**EXERCISE**: Each line below that includes the word "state" is to be reported.

**MATERIAL FOR THIS EXERCISE**:
>>>
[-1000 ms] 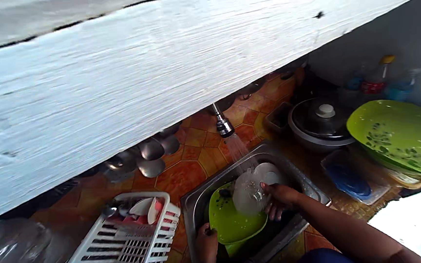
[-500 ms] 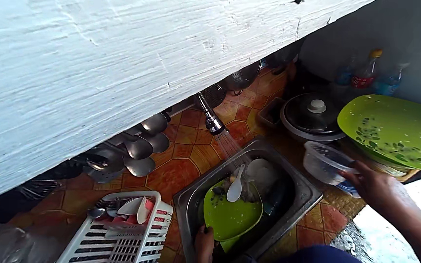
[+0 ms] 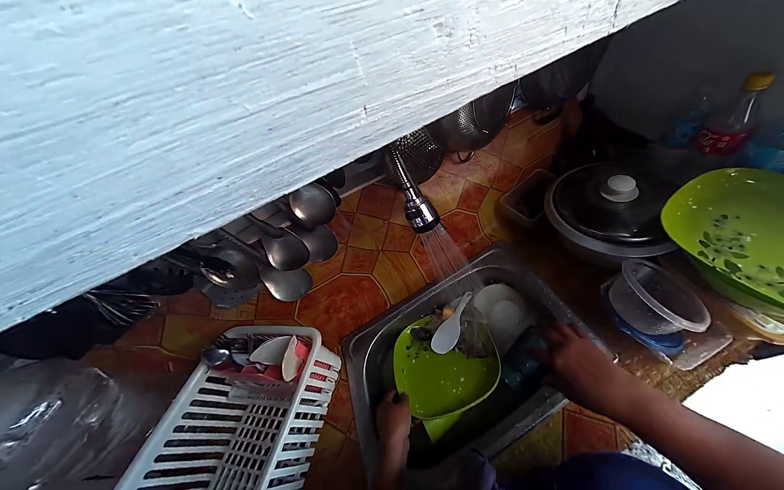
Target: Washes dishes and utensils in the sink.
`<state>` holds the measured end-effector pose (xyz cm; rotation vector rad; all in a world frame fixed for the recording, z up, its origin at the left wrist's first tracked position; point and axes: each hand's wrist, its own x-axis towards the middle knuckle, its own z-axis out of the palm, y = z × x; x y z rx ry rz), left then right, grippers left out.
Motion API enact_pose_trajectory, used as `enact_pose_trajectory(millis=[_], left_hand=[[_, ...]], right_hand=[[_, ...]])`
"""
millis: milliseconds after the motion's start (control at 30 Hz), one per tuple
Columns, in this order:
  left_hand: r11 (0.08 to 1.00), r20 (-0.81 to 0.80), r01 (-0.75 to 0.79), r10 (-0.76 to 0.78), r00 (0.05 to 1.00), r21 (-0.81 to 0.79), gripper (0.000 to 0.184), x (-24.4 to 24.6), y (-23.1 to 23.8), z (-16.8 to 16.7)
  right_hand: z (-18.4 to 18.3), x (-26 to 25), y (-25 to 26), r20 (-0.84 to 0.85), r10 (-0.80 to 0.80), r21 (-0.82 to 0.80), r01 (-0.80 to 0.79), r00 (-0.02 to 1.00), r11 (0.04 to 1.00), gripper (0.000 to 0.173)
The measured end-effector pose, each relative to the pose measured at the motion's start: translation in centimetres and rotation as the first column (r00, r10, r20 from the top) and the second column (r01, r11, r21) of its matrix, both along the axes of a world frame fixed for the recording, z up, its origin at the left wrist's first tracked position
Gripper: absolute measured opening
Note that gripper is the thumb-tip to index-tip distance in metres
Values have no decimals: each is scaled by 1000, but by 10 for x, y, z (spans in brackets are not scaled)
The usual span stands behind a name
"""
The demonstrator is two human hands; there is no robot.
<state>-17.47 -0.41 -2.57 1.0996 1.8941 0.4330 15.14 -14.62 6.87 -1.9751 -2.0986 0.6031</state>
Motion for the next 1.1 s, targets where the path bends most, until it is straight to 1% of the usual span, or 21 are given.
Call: enact_pose_trajectory(millis=[33, 67, 133, 200, 267, 333, 367, 400, 433, 467, 500, 533, 567, 600, 633, 700, 800, 867, 967, 1033, 1100], left_hand=[[1000, 2, 2, -2, 1000, 5, 30, -2, 0, 1], [1000, -10, 8, -7, 1000, 20, 30, -6, 1, 2], [997, -73, 27, -22, 997, 67, 30, -14, 4, 4], [995, -135, 48, -36, 990, 86, 32, -20, 9, 10], [994, -221, 93, -77, 972, 60, 37, -20, 10, 20], [978, -387, 199, -159, 908, 68, 53, -9, 5, 40], [955, -474, 278, -198, 858, 104, 61, 0, 0, 52], [912, -536, 370, -226, 813, 176, 63, 10, -6, 60], [851, -552, 468, -278, 786, 237, 60, 21, -12, 67], [792, -503, 557, -386, 773, 249, 54, 34, -21, 72], [758, -367, 619, -527, 767, 206, 48, 51, -31, 76], [747, -148, 652, -636, 758, 131, 41, 68, -42, 74], [739, 117, 673, -670, 733, 12, 37, 85, -49, 66], [719, 325, 685, -624, 710, -118, 38, 99, -54, 53], [690, 415, 687, -570, 709, -227, 40, 110, -57, 40], [674, 361, 649, -542, 759, -353, 43, 128, -56, 24], [664, 223, 611, -578, 785, -431, 47, 147, -50, 27], [658, 175, 621, -613, 770, -426, 46, 152, -49, 22], [637, 105, 678, -696, 710, -367, 42, 150, -49, 14], [653, 78, 664, -689, 720, -364, 41, 146, -50, 13], [691, 70, 626, -649, 757, -362, 41, 143, -52, 14]], right_hand=[[-16, -4, 19, 15, 120, -155, -116, 993, 981, 44], [-34, -8, 36, 28, 213, -244, -200, 977, 949, 47], [-64, -11, 60, 35, 309, -354, -277, 950, 893, 53], [-81, -9, 75, 67, 373, -420, -313, 925, 852, 63], [-92, -6, 87, 102, 418, -431, -338, 903, 836, 70], [-99, -6, 93, 139, 411, -457, -310, 901, 834, 78], [-101, -6, 94, 149, 394, -471, -285, 907, 835, 82], [-102, -7, 95, 158, 376, -482, -261, 913, 837, 85], [-102, -8, 97, 161, 360, -488, -243, 919, 839, 87], [-101, -9, 97, 161, 346, -496, -227, 924, 838, 89], [-99, -10, 96, 157, 333, -504, -215, 930, 837, 91], [-97, -12, 96, 156, 320, -508, -202, 934, 837, 94], [-96, -13, 96, 159, 307, -508, -189, 938, 841, 95], [-97, -15, 97, 171, 298, -507, -176, 939, 844, 96], [-98, -17, 98, 177, 289, -511, -163, 941, 844, 96], [-97, -18, 98, 162, 266, -527, -144, 950, 837, 95], [-91, -15, 100, 144, 223, -537, -113, 964, 836, 94], [-82, -10, 102, 133, 205, -531, -104, 970, 841, 97], [-70, -10, 107, 133, 193, -551, -90, 972, 830, 99], [-72, -13, 110, 125, 198, -571, -93, 972, 816, 96], [-78, -12, 113, 91, 198, -590, -107, 976, 800, 94]])
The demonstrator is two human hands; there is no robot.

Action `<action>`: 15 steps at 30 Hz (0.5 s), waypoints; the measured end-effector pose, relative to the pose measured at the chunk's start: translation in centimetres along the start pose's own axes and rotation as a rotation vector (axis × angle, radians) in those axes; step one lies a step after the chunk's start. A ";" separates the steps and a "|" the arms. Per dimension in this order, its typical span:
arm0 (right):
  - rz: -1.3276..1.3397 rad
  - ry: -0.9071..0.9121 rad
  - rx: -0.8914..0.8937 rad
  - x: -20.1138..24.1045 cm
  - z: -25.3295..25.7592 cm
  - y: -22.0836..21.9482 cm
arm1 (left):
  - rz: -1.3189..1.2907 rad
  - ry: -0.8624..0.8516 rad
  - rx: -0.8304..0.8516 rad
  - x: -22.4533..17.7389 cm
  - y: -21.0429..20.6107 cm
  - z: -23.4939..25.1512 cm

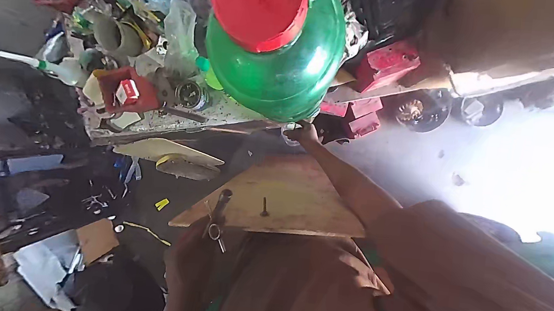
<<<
**PROBLEM SOLUTION**:
`<state>` holds the measured end-effector pose (xyz cm; rotation vector rad; all in a world frame fixed for the recording, z up, its origin at the left wrist's first tracked position; point and axes: each hand's wrist, its own x-axis towards the middle knuckle, its own z-axis out of the palm, y = z × x; x y z rx ry rz), left then right, grippers left out.
<state>-17.47 -0.41 -2.57 1.0996 1.8941 0.4330 15.14 -14.62 6.87 -1.9751 -2.0986 0.6031</state>

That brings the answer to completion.